Google Groups no longer supports new Usenet posts or subscriptions. Historical content remains viewable.
Dismiss

Teaser

0 views
Skip to first unread message

Ivan S

unread,
Dec 24, 2009, 5:45:37 AM12/24/09
to
How can I create text teaser from HTML that contains "n" text (not
HTML!) characters?

i.

rf

unread,
Dec 24, 2009, 5:58:03 AM12/24/09
to

"Ivan S" <ivan....@gmail.com> wrote in message
news:a6dc62ca-bc9e-47cd...@26g2000yqo.googlegroups.com...

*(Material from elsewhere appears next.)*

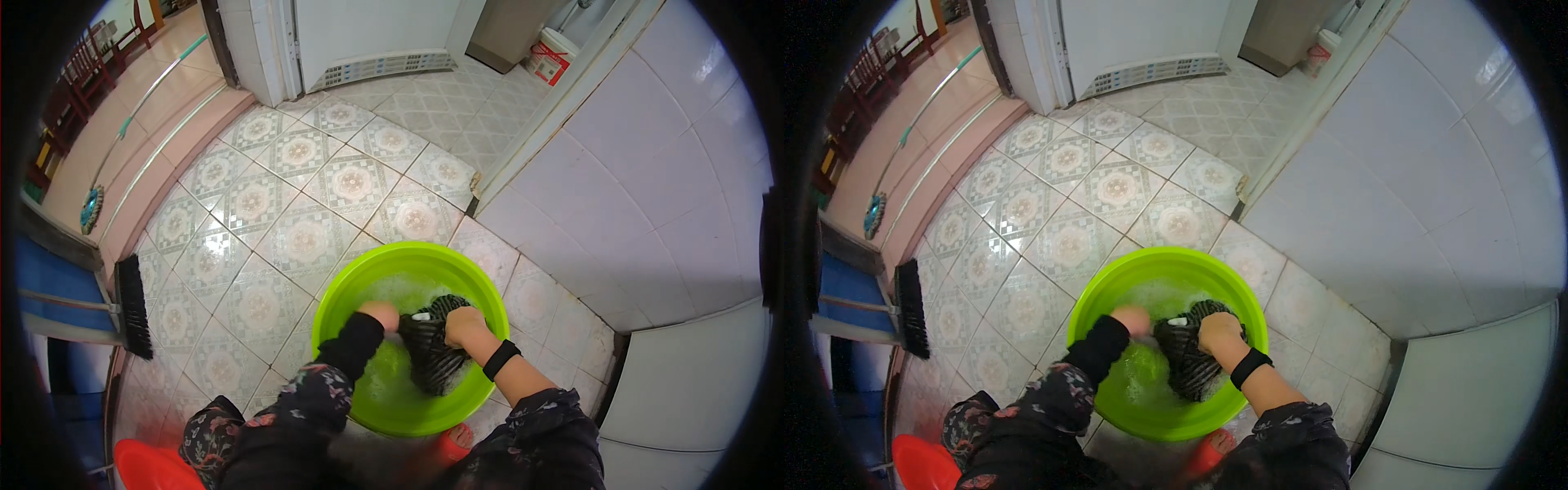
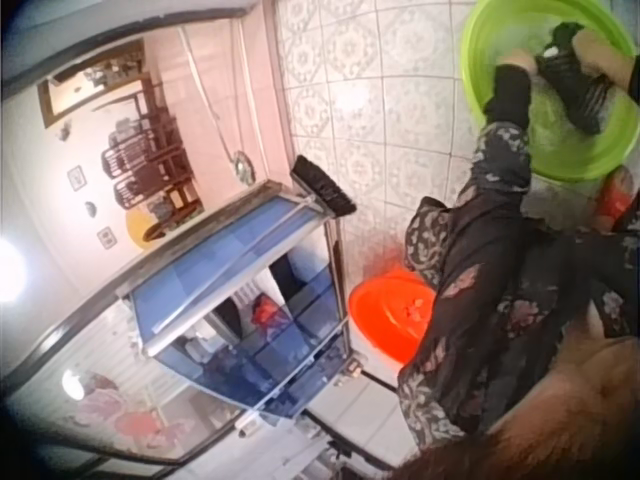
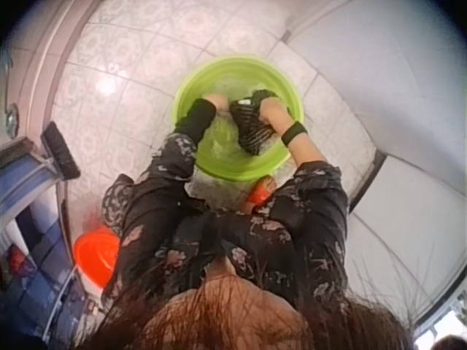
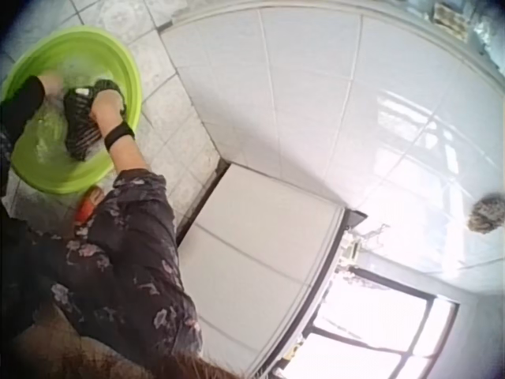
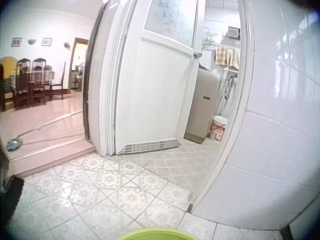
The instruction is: Hand-washing a piece of striped clothing in a basin of soapy water.
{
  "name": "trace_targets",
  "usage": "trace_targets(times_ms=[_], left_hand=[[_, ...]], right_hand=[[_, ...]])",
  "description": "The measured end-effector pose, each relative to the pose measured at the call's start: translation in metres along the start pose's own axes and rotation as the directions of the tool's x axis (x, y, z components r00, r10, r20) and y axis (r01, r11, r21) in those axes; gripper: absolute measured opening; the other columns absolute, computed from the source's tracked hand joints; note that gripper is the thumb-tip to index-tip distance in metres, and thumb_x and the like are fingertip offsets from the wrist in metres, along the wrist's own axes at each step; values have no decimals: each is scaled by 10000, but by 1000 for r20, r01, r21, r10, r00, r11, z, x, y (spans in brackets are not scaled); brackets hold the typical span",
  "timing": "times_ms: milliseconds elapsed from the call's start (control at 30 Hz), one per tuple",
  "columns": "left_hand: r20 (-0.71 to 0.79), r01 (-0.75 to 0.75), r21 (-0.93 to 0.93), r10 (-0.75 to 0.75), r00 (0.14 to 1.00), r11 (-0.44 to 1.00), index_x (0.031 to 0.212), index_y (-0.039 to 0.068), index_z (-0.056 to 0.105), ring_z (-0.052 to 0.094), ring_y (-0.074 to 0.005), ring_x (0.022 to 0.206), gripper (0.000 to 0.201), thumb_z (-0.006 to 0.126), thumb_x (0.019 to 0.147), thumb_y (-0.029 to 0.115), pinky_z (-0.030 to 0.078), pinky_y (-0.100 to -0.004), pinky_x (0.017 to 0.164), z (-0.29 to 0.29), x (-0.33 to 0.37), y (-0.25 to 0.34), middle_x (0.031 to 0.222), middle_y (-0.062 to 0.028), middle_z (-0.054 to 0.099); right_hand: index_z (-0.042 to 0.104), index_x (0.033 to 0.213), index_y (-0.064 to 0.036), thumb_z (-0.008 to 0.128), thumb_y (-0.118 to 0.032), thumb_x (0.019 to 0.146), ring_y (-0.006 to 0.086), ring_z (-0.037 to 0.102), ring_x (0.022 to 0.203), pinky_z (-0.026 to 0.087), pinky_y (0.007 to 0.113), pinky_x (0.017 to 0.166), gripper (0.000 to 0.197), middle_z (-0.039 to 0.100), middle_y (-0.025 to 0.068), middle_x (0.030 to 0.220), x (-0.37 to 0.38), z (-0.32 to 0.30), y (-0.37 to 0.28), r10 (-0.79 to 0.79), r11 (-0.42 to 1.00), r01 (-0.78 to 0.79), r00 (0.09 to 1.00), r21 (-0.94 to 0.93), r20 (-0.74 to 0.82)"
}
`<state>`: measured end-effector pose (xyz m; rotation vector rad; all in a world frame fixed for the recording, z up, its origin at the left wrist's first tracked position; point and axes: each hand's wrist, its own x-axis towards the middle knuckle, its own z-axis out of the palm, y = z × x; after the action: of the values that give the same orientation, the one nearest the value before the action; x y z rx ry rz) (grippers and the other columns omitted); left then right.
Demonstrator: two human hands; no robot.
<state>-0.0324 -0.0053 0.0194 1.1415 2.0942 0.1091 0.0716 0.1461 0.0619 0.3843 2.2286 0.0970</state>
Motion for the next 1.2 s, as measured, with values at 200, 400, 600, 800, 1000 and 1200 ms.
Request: trace_targets(times_ms=[200, 400, 600, 800, 1000, 1200], left_hand=[[132, -40, -301, 83, 988, 953, 736, -10, 612, 586, -176, 592, 226, 554, 752, 208, 464, -310, 484, -79, -34, -1, 714, -129, 591], [41, -8, -798, 68, 997, 602, 761, -32, 562, 519, -147, 565, 286, 489, 807, 241, 462, -284, 517, -101, -49, -9, 746, -62, 556], [-28, -18, -868, -12, 1000, 496, 726, -18, 555, 503, -129, 588, 286, 466, 810, 240, 427, -266, 518, -126, -72, 9, 668, -45, 528], [-115, -153, -889, 114, 987, 431, 745, -11, 568, 486, -128, 565, 267, 479, 808, 234, 394, -256, 515, -141, -88, 26, 665, -51, 530], [-236, -232, -936, 16, 972, 264, 712, 14, 567, 474, -110, 595, 274, 465, 808, 250, 387, -257, 530, -159, -110, 39, 666, -38, 533], [-356, -381, -885, 136, 924, 267, 745, 14, 576, 522, -123, 612, 279, 436, 815, 245, 401, -256, 538, -156, -111, 40, 663, -43, 553]], right_hand=[[658, 782, -28, 614, -160, 599, 286, 617, 777, 497, 382, 657, 230, 630, 161, 857, -3, 1, 4, -24, 996, 28, 999, 81, -46], [615, 940, 13, 650, -119, 423, 333, 563, 926, 463, 365, 758, 535, 588, 208, 992, 3, 4, 61, -162, 834, 90, 983, 545, 84], [593, 900, 58, 660, -86, 422, 314, 564, 872, 447, 366, 706, 504, 594, 209, 943, -13, -8, 70, -104, 694, -63, 977, 717, 186], [617, 795, 35, 636, -48, 435, 286, 586, 761, 453, 358, 623, 370, 613, 182, 809, 1, 9, 77, -64, 532, -39, 994, 846, 87], [637, 732, 10, 636, -86, 448, 312, 599, 738, 468, 371, 626, 299, 608, 204, 759, 1, 12, 70, 1, 910, -31, 997, 412, 72], [637, 775, -8, 618, -168, 604, 335, 589, 749, 472, 391, 651, 235, 607, 200, 752, -4, 11, 46, -108, 978, 95, 992, 186, 63]])
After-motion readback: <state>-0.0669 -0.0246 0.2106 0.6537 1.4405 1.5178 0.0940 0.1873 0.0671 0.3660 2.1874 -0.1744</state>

> How can I create text teaser

What is a "teaser"?

> from HTML

You don't create things "from HTML".

> that contains "n" text

What is "n" text?

> (not
> HTML!) characters?

What are "HTML characters"?

And what does this have to do with PHP?


C. (http://symcbean.blogspot.com/)

unread,
Dec 24, 2009, 7:32:06 AM12/24/09
to

substr(strip_tags($src_html),0,200);

C.

Ivan S

unread,
Dec 24, 2009, 8:07:28 AM12/24/09
to
On Dec 24, 11:58 am, "rf" <r...@z.invalid> wrote:
> What is a "teaser"?

Hm, a short preview.

> You don't create things "from HTML".

Ok, from a string, which happens to contain HTML code. :)

> What is "n" text?

n, like non specific number.

> What are "HTML characters"?

HTML tag characters.

For example:

<p>Testing</p>

n = 3

I want to get:

<p>Tes</p>

and not

Testing</p>

> And what does this have to do with PHP?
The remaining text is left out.